Peer pressure can rear its ugly head in many different situations. Your child may experience pressure from their peers to drink, have sex, take drugs or partake in other risky activities. It’s important to reassure your teen that they have the right to say no and real friends will respect their decision to do so.
If your child is still developing their self-confidence, speak to them about ways they can remove themselves from unhealthy or uncomfortable situations.
Sex and consent
A big part of a discussion on how to be safe at schoolies revolves around sex - for those who are sexually active and those who are not. Unfortunately, it can also be one of the most uncomfortable topics to talk about. If your child refuses to have this type of conversation with you, suggest that they speak with a sexual health adviser before heading off to schoolies so they have a chance to voice any questions or concerns they may have. It's important for them to know about the risk of sexually transmitted infections (STIs) and unwanted pregnancies, and how to avoid these.

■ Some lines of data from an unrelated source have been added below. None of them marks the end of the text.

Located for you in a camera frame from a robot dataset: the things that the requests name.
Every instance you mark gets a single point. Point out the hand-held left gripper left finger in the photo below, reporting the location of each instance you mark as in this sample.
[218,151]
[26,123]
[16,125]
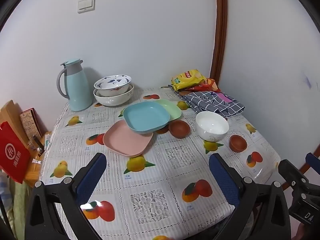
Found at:
[91,177]

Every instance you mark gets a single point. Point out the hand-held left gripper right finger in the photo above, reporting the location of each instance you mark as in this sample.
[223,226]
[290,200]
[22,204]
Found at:
[223,177]

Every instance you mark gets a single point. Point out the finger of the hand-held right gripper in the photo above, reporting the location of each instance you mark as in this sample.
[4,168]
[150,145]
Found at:
[287,172]
[313,161]

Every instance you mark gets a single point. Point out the small brown bowl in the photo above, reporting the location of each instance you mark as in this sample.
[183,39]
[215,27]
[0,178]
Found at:
[179,128]
[238,143]
[163,130]

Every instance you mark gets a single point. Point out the pink square plate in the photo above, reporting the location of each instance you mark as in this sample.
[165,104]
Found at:
[125,140]

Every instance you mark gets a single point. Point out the white floral bowl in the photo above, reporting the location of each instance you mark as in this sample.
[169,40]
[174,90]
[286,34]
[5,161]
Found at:
[212,126]

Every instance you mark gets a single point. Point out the wooden side table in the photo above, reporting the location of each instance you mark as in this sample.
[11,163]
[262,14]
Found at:
[35,172]

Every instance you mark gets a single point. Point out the small dark object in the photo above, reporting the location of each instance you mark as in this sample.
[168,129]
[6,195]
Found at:
[37,145]

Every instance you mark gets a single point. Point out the grey checked cloth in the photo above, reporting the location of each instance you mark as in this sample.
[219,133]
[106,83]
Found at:
[210,102]

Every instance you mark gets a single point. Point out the pale green cloth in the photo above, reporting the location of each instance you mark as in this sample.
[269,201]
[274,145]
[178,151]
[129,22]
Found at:
[18,202]

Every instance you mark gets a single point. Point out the large white bowl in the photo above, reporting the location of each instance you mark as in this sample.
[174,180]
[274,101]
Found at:
[112,101]

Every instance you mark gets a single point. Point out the patterned brown box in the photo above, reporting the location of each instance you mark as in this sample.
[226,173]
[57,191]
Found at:
[31,122]

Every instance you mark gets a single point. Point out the red paper bag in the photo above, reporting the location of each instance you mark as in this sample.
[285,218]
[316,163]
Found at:
[13,152]

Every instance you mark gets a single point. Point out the blue square plate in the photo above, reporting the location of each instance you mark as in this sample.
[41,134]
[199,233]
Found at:
[146,116]

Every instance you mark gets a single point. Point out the green square plate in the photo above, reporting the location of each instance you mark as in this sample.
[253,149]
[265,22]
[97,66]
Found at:
[173,111]

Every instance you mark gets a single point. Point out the light blue thermos jug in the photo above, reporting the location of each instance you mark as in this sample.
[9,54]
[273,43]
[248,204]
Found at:
[78,90]

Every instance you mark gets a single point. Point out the red snack packet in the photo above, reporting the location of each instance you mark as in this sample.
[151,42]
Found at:
[210,83]

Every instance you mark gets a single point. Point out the fish pattern bowl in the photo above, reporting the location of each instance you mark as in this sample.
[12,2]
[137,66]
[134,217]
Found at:
[112,81]

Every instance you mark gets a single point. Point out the wooden board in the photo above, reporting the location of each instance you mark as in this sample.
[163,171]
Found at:
[11,112]

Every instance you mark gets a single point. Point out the yellow snack packet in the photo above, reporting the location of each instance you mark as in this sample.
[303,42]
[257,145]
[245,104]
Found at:
[187,78]

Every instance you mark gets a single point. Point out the brown wooden rail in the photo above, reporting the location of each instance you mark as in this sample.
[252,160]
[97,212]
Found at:
[311,151]

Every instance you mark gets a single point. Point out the brown wooden door frame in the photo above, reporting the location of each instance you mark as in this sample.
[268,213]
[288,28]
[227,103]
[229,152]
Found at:
[220,30]

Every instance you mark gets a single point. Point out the white light switch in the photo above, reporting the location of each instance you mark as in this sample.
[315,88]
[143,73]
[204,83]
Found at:
[86,5]

Another key topic surrounding sex is consent. While your teen may have spoken about consent in sexual health classes at school, don’t assume they know what it is. Confirm with your teen that they know how to recognise someone giving consent. Consent should be freely, enthusiastically, and soberly given in all instances. If anyone is in a state where their ability to make an informed decision is impaired, such as under the influence of alcohol or other substances, they cannot give consent. This includes partners in existing relationships. Talk about how your teen can be an ally and help keep others safe. Discuss ways they might safely intervene if they see a friend (or stranger) not respecting the rules of consent.

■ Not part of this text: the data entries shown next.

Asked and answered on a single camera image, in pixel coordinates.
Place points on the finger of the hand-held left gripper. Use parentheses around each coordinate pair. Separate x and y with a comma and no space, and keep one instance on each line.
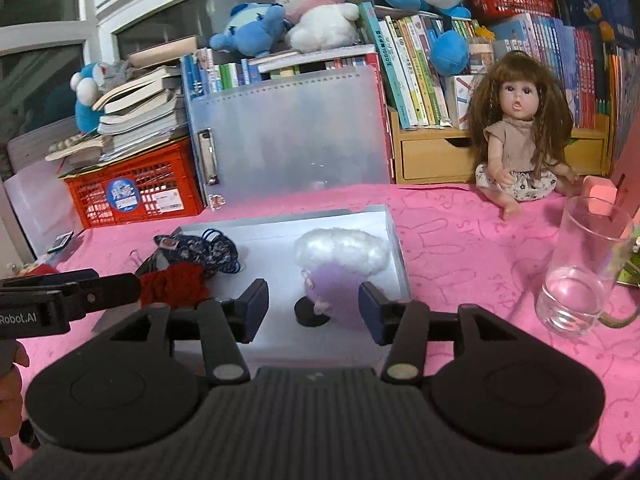
(110,292)

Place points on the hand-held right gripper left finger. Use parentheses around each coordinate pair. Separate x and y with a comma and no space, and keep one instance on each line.
(257,310)

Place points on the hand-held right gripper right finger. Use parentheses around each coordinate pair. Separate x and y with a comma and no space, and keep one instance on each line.
(371,312)

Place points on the black round puck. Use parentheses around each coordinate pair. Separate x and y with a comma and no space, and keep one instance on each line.
(307,316)

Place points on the purple white plush toy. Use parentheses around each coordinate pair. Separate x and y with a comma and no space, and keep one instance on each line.
(340,255)

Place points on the red crochet scrunchie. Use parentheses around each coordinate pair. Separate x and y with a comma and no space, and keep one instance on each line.
(175,285)

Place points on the silver cardboard box tray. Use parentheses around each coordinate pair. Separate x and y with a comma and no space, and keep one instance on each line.
(270,245)

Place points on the person's left hand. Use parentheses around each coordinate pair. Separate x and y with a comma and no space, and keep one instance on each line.
(12,395)

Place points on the red envelope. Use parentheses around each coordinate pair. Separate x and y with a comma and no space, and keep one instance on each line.
(45,269)

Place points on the black binder clip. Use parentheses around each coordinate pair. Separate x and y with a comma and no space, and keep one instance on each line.
(152,262)

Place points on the small dark card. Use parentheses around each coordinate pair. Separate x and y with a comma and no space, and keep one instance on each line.
(62,242)

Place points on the red plastic crate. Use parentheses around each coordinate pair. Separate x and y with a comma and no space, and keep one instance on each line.
(121,194)

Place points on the cartoon sticker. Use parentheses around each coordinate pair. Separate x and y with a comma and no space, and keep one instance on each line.
(216,202)

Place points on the white plastic folder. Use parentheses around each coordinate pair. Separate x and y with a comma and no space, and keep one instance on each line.
(30,195)

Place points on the wooden desk organizer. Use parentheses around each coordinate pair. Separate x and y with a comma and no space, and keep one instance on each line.
(430,160)

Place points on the stack of worn books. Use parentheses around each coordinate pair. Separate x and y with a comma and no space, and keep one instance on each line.
(140,120)

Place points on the blue white cat plush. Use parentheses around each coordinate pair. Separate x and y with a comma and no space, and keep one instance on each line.
(85,115)

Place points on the translucent clipboard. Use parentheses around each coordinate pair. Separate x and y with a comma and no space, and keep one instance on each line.
(300,135)

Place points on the blue folder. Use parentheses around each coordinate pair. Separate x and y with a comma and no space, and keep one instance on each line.
(187,110)

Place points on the clear glass mug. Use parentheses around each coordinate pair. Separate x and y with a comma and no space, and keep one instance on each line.
(570,300)

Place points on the brown haired baby doll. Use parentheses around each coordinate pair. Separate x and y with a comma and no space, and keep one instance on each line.
(515,145)

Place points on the white printed small box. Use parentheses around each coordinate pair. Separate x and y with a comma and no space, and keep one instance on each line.
(457,105)

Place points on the row of green books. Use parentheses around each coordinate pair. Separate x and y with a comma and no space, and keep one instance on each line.
(410,80)

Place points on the row of small books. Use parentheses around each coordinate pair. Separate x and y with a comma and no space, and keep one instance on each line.
(240,70)

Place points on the small pink block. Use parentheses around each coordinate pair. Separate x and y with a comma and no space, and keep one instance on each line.
(600,195)

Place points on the colourful picture card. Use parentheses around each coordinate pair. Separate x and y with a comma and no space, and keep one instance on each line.
(632,260)

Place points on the blue dog plush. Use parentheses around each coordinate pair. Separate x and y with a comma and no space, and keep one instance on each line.
(255,30)

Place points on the pink white rabbit plush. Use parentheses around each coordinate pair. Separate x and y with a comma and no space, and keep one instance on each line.
(315,25)

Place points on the pink stand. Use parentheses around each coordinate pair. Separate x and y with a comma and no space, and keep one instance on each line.
(630,170)

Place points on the blue printed carton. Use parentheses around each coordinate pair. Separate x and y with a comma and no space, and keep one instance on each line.
(600,0)

Ensure your child knows that consent is entirely theirs to give or deny. Only they can decide whether they’re ready for any type of sexual or intimate activity. Try to be as open and supportive of their decisions as possible. If they can see that you are open to conversations about consent, they’ll be more likely to feel comfortable initiating this conversation with any potential sexual partners.
For more tips on how to talk to your teen about consent, visit ReachOut.com.

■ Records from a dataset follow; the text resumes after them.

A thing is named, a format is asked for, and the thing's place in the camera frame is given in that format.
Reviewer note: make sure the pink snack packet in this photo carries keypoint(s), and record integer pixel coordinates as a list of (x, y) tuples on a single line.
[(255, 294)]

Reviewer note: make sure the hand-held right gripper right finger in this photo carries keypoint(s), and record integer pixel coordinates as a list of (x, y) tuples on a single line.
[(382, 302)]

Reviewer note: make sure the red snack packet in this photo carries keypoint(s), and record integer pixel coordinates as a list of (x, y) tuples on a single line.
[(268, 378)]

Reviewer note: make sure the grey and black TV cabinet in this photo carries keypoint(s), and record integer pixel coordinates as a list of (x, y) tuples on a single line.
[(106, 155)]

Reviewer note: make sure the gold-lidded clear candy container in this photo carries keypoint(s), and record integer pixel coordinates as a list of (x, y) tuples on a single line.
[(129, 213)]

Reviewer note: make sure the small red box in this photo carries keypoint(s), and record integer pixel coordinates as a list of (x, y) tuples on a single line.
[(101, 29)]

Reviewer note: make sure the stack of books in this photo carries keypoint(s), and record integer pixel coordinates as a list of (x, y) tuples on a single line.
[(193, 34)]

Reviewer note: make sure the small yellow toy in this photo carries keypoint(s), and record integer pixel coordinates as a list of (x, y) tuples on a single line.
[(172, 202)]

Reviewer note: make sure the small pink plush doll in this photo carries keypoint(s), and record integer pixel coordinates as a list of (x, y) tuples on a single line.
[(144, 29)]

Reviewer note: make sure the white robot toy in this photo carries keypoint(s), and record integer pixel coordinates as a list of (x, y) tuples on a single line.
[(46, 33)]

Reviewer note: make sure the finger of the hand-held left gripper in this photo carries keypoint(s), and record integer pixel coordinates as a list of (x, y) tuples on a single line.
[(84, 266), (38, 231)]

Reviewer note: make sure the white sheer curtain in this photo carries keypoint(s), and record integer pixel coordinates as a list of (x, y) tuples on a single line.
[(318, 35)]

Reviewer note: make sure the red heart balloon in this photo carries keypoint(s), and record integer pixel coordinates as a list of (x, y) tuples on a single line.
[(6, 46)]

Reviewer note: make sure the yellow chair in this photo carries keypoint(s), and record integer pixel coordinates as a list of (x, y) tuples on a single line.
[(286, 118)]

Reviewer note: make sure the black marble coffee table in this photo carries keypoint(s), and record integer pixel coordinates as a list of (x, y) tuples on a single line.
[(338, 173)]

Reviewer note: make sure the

Before your teen leaves for schoolies, make sure the Medical ID on their smartphone is up-to-date and accessible from their lock screen. This can help ambulance officers and medical professionals easily find vital information in case of an emergency, including your contact details.
It’s a good idea to save the names and phone numbers of the close friends your child will be travelling with. Alternatively, save the contact information of their parents and be sure to keep the contact details of the accommodation handy.
Just as you’ve told your child to call you any time without being fearful of the repercussions of their behaviour, ensure they know the same applies for contacting emergency services. Ambulance officers are concerned first and foremost with the welfare of the patient. Being scared of getting in trouble for drinking or taking drugs should never take precedence over someone’s safety. Reiterate that triple zero should always be the first point of contact in case of an emergency and to be up-front with health professionals about drug and alcohol intake.
While all the topics we’ve covered here are serious, and some present worst-case scenarios, it’s important to remember that schoolies is meant to be a celebration and a chance for your teen to spread their wings a little. After you’ve had these discussions with your child, show them that you’re excited for them too! They’ve worked hard to finish school and deserve to have fun with their friends, safely.
Even if you spend the entire week worrying, just know that there are plenty of other parents in exactly the same boat. Trust that you’ve done all you can to prepare your teen for schoolies, and now it’s over to them to make the right decisions as young adults. If anything goes awry, you’re only a phone call away.